When I got that call, literally as the seventh round was ending, it was super exciting; everything I worked for finally paid off. I’m glad they took a chance on me, and I’m going to give them everything I have. I’m just glad they took a chance on me because they have seen my work. I know how hard I worked to get to this point. I’m just happy they took a chance on me and gave me an opportunity to play football.
Strauss : What’s it like to be part of this Cardinals organization?
Yell : It’s great to be part of the organization. You’re part of an organization who actually took a chance on you. They actually wanted you in their organization. On top of that, it feels good. Being a part of their organization is great. Everyone in here is a cool guy from the equipment managers to the strength coaches. A lot of players are really easy to get along with. It’s a great opportunity, and I feel very well being a part of the Cardinals organization.
Strauss : For a Cardinals fan that isn’t familiar with San Jose State’s play last year, how would you describe your style of play, and maybe compare your game play to someone in the NFL today?
Yell : I actually compare my game to Asante Samuel from the Falcons. He’s not too big; I’m not too big. He’s very quick and he’s very instinctive, and I think that’s exactly how I am. I’m very instinctive on the ball, very quick out of breaks, I have very good feet, and I would compare myself to him because he’s not afraid to go in there and tackle up.
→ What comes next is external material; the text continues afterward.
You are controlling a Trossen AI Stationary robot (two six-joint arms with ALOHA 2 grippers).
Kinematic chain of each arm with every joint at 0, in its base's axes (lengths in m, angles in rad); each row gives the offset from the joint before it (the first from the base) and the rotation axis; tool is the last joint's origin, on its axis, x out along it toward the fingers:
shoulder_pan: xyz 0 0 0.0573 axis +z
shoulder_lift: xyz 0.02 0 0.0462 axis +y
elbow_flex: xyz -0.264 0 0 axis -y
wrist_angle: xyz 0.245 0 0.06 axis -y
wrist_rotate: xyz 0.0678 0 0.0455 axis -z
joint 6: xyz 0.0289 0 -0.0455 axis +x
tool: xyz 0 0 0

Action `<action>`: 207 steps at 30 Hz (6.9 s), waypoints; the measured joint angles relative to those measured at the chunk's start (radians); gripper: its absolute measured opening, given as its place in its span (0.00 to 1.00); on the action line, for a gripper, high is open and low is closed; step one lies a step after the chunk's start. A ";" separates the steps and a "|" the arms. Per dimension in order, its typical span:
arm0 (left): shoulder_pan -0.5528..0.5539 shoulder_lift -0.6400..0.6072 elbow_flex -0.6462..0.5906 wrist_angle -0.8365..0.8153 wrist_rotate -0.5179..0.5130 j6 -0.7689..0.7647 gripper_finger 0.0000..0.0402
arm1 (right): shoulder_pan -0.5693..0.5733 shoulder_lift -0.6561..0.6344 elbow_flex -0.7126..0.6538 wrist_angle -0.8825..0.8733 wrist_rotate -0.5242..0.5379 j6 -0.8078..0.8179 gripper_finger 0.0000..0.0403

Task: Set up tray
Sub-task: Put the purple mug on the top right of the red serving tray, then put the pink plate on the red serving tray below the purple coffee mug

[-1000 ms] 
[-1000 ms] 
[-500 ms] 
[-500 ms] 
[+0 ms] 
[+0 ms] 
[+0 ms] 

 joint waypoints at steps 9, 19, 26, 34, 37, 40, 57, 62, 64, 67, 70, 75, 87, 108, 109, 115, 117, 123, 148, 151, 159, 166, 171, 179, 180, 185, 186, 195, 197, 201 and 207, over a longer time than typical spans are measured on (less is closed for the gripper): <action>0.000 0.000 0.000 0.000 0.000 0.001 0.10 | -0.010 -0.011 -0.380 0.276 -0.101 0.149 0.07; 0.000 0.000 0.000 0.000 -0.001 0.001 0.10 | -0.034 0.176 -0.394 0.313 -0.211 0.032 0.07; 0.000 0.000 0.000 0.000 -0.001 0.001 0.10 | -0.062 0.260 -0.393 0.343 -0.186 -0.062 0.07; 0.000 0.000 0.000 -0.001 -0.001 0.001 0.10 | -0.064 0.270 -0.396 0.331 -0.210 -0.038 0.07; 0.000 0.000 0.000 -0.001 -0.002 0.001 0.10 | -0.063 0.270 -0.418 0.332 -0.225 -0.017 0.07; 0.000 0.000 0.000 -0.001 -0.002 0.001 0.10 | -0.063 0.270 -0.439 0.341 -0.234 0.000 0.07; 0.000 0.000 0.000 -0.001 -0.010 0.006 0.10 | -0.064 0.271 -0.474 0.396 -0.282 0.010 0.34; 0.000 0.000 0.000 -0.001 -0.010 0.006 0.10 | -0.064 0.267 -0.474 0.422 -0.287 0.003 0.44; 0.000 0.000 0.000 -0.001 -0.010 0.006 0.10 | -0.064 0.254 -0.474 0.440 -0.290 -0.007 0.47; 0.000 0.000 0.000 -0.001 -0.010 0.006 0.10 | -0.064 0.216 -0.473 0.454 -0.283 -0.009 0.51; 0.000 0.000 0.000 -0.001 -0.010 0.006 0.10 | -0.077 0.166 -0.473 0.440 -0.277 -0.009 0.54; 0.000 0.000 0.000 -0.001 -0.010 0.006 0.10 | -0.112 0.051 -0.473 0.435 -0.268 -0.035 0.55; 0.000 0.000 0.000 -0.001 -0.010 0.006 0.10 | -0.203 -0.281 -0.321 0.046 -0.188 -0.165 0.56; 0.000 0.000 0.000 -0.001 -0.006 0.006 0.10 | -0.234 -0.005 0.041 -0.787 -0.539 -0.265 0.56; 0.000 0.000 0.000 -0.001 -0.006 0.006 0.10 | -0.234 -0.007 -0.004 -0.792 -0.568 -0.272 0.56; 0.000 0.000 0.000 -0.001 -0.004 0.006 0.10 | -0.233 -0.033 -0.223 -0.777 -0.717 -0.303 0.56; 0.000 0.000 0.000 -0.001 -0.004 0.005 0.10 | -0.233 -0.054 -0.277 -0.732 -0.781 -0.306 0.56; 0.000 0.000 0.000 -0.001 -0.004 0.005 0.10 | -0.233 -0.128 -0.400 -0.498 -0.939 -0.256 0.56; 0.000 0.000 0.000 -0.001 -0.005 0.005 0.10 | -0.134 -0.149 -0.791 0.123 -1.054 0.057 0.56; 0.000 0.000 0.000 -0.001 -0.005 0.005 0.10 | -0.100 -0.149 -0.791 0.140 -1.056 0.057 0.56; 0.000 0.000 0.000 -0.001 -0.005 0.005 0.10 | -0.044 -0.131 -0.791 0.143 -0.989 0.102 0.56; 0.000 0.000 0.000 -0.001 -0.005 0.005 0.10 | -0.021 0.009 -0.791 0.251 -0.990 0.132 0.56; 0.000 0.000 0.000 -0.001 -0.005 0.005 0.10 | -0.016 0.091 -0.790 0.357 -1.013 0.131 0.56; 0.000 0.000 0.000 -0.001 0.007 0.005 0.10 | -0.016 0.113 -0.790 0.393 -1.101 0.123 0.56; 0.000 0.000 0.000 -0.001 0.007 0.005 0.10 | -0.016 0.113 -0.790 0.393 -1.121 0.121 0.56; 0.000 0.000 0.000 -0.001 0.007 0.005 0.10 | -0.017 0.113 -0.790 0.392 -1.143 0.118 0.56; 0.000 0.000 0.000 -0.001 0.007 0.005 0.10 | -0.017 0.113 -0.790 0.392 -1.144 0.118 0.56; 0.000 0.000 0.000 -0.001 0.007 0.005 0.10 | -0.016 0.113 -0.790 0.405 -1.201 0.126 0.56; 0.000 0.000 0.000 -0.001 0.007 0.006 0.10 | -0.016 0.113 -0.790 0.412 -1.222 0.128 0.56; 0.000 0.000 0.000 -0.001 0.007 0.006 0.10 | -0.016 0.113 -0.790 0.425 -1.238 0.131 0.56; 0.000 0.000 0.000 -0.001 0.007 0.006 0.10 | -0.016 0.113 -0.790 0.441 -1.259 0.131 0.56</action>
I’m not afraid to take chances, to take risks, and I kind of compare my game to him.
Strauss : If you could describe yourself as any ice cream flavor, what would you be and why?
Yell : (Laughs) I would actually describe myself as Cookies ‘n Cream ice cream, or Oreo, because my grandmother, she’s actually white, and my grandfather he was black, and that is my favorite ice cream until this day by far over any ice cream out there. I think that’s a perfect fit for me because I’m a mixture of both. So, I think that’s a perfect fit. That’s how I’d describe myself.
Strauss : The cornerbacks on the roster for the Cardinals are pretty talented. Did you get a chance to talk to talk to Tyrann Mathieu at all during rookie minicamp…you have a conversation, or no?
Yell : Yeah, actually me and Ty are really close. We actually hang out with each other all the time. He’s actually a really cool dude. He’s super easy to talk to, and we got along right from the get-go. We talked a couple times during rookie camp, and then once we started OTAs we really started conversing with each other and becoming good friends. He’s just a real cool dude.
Strauss : For someone who wants to play in the NFL, what is the best advice you can give them?
Yell : From the jump, the best advice I can give tho anyone trying to make it in the NFL is learn the playbook. From day one, that’s what they stressed to us was learning the playbook and getting adapted to the environment, and actually just getting in that book. If you know the book, everyone is talented, everyone is here for a reason, so if you could be that couple or few that actually learn the book, learn the plays, learn the coverages, learn the details fast, and catch on fast, and you can play fast, and being confident in your craft, you’ll go a long way. That’s the best thing I could say is get in the book and just always stay prepared.
Strauss : Is there anything else you want to talk about that we haven’t really discussed?
Yell : No, we discussed a pretty good amount. I’m good with the information we exchanged back and forth. I had fun doing this.
Strauss : I’m happy to hear that Ronnie. Thank you so much for your time. I really appreciate it.
Yell : No problem. Anytime. Anytime.